In einem Jahr mit 13 Monden (1978)
As if the storyline wasn't depressing enough, this movie shows cows being butchered graphically in a slaughterhouse for all of five minutes while the protagonist is narrating her early life as a butcher. Weird stuff. Then there's the core premise of the hero/heroine who goes and cuts his dick off because a he's besot-ten with at work says he would have gone with him if he was a girl. Is this person a psycho, a masochist, just a doomed queen who takes things too far? And what sort of traumatic childhood did he have? Just that he didn't get adopted and had to live it out with nuns who at first loved him and then later hated him because he was unruly. He tries to explain to us the reasons he did what he did, but it's really really so hard to empathize. Such sad and unusual self destruction. Was it supposed to be funny? What was it all about really?
Amor de hombre (1997)
Dialog heavy movie
For one thing, I found the movie terrible verbose, dialog heavy. I was going crazy trying to read the sub-titles and watching the sexy stuff going on the screen at the same time. And in the end, I didn't feel much empathy towards either of the lead characters, especially the guy, who seemed one hell of a selfish pain in the ass to have as a friend. And it seemed weird having one single straight woman and every other character in the movie (including the one guy she's shown dating) turning out to be gay. In the final analysis, the best part of the movie was the birthday cake that was so lovingly baked during the titles - I drooled.

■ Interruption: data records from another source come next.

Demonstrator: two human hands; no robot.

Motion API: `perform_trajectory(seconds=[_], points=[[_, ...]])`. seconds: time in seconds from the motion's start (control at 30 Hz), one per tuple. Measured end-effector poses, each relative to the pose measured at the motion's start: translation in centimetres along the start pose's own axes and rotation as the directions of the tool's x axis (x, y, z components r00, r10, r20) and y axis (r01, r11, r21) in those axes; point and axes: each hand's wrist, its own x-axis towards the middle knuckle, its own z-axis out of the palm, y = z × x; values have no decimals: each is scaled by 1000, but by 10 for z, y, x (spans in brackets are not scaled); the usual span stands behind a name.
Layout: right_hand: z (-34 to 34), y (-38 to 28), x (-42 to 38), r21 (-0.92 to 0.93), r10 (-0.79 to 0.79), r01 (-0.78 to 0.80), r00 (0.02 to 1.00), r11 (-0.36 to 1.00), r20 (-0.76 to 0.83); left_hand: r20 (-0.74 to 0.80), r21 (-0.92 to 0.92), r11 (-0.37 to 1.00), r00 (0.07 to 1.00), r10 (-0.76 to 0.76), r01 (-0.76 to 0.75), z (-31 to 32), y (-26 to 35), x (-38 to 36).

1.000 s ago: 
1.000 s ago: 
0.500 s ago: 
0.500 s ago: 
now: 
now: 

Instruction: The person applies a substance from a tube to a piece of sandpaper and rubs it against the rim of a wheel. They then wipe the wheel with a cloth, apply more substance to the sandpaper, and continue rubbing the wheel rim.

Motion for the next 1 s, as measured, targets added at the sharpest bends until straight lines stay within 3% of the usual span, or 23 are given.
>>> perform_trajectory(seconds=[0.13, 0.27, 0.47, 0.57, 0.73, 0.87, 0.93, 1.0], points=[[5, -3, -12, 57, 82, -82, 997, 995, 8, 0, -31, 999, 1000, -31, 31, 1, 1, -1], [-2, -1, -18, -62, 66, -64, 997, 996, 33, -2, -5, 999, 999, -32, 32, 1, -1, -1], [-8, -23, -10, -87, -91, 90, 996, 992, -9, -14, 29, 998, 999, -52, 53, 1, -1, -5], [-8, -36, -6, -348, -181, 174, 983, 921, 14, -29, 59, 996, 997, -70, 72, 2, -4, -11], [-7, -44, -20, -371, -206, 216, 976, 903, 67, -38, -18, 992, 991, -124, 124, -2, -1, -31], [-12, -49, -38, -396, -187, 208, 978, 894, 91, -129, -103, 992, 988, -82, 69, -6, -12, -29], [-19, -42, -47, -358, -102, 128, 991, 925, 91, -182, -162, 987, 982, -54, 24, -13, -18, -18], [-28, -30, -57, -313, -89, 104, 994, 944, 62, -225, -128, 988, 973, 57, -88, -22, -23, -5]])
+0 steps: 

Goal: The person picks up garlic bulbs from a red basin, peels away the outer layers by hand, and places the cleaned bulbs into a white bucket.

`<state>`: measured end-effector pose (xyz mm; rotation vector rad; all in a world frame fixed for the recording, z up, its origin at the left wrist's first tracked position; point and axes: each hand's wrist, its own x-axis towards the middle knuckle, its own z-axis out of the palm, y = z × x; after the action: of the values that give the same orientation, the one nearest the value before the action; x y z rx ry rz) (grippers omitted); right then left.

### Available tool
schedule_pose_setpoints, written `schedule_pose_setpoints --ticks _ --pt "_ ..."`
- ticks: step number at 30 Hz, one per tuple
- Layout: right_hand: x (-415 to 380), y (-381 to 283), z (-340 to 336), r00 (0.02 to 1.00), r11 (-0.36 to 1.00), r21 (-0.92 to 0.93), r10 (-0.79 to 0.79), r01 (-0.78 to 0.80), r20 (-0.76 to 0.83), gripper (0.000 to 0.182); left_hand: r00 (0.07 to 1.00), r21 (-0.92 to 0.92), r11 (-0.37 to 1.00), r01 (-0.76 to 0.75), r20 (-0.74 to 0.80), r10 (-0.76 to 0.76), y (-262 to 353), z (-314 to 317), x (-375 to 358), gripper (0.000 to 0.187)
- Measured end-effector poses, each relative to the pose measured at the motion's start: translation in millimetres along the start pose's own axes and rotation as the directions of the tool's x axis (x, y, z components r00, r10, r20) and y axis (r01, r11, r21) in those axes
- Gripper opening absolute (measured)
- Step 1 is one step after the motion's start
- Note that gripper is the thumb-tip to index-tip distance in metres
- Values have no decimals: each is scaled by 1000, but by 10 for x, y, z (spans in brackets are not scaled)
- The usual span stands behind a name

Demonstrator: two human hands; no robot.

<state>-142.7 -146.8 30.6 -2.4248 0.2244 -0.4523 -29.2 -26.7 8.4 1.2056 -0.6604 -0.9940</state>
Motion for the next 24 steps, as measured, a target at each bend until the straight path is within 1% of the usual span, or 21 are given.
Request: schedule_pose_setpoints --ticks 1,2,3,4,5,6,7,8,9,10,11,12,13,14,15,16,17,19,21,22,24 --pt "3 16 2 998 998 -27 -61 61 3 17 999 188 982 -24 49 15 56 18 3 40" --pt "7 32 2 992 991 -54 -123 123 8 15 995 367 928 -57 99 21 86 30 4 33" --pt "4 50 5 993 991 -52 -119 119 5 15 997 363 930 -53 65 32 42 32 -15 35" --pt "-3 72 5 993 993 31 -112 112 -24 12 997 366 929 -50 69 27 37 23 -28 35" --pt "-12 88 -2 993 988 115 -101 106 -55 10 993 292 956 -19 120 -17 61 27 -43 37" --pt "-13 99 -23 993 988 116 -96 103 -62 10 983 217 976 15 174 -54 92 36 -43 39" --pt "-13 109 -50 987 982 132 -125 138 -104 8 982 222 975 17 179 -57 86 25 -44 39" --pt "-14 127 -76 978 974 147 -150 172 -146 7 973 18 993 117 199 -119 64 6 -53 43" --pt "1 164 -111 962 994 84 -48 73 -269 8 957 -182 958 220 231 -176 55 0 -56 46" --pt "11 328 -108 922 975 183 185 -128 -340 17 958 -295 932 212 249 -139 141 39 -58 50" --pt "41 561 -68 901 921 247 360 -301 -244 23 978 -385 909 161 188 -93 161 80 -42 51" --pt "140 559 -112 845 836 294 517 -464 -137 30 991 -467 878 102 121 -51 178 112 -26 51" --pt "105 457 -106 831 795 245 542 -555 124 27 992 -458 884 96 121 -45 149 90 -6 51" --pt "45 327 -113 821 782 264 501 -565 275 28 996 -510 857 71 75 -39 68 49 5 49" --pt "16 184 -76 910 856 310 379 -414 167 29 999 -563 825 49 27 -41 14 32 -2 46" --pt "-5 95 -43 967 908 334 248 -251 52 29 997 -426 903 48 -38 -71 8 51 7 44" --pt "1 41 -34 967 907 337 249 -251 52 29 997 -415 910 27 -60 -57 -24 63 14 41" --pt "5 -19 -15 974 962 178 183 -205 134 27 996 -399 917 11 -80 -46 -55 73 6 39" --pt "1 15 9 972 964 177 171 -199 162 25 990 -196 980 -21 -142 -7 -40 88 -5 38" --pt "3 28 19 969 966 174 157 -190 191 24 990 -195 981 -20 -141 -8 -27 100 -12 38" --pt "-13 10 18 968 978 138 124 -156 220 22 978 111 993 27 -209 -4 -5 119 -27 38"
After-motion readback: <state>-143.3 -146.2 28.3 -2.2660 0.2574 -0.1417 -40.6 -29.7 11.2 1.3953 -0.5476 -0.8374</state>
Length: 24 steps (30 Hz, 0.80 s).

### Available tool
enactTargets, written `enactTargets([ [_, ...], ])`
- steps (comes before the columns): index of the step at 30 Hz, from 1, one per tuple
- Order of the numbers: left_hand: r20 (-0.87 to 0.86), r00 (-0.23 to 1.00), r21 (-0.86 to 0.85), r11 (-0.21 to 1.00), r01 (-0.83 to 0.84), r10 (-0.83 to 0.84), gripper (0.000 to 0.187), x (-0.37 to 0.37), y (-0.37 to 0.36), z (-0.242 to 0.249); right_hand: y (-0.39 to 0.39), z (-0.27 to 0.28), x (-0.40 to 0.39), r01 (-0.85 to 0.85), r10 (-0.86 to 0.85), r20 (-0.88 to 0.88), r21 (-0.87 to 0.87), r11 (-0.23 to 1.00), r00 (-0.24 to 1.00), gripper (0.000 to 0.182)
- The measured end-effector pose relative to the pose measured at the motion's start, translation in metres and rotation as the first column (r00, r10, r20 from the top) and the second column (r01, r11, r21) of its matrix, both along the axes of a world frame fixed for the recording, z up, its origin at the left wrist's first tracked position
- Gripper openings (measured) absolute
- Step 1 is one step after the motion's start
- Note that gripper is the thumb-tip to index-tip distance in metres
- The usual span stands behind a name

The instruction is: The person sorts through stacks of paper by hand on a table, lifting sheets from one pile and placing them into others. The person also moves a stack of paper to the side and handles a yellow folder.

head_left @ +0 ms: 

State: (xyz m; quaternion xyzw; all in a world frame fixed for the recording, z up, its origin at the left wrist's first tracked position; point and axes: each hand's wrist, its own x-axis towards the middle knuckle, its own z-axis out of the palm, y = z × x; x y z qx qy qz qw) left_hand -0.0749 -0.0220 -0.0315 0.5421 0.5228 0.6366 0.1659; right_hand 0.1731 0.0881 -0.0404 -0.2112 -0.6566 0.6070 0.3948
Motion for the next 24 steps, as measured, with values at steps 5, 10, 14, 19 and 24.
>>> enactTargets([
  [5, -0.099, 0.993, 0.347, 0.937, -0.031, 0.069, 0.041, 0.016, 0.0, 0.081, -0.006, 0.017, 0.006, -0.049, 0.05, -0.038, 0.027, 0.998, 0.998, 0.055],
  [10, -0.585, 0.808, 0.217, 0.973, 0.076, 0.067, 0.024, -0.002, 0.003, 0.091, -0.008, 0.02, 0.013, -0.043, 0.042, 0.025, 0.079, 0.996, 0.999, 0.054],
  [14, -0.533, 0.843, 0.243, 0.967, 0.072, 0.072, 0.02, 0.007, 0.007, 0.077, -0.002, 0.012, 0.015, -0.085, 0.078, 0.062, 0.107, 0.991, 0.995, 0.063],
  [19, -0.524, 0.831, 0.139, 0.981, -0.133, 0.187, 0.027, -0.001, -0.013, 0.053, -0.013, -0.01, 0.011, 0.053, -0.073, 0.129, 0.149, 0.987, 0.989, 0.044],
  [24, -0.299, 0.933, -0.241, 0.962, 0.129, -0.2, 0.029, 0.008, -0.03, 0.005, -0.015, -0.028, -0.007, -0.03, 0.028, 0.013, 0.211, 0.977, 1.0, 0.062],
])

Weapons of Mass Distraction (1997)
I must be real stupid. This movie was too deep for me. I couldn't figure out what was going on for most of the time. For example, why did that guy jump off the roof and kill himself at the end? What was the point of that parallel story about the out of work guy who kills a bus load of school kids? why did the son's helicopter have to fall and put him into a coma? what is it with this Cricket girl? i was actually quite engrossed towards the end because i thought the movie would reveal itself to me and i'd get the answers to all my questions, but alas, it didn't. i guess i'll have to spend many more years researching on IMDb before i'm ready for a movie of this caliber.
Jeepers Creepers 2 (2003)
I thought this was a very homo-erotic movie, explicitly and implicitly. Explicitly because it deliberately takes off on a wholly unnecessary gay tangent with a row of smooth jocks peeing in the field and talking about whether one of them is gay or not (Izzy or Izn't he?). It really had no fit in a horror story plot, but it seemed to say, hey, this is a gay movie. Then there are those loving shots of a row of teenage boys sunning themselves atop the bus. The creature itself seems to go in for eating cute guys. Though it purportedly selects them on the basis of "smelling their fear," I think it's just horny. The way it sticks out its tongue and then licks the window is evilly sexy. Even the last seen has this bare torso-ed guy come to see the Creeper's body. The director seems to be caressing the guy with the camera, telling us - hey, wouldn't you come alive again after 23 years for a taste of this?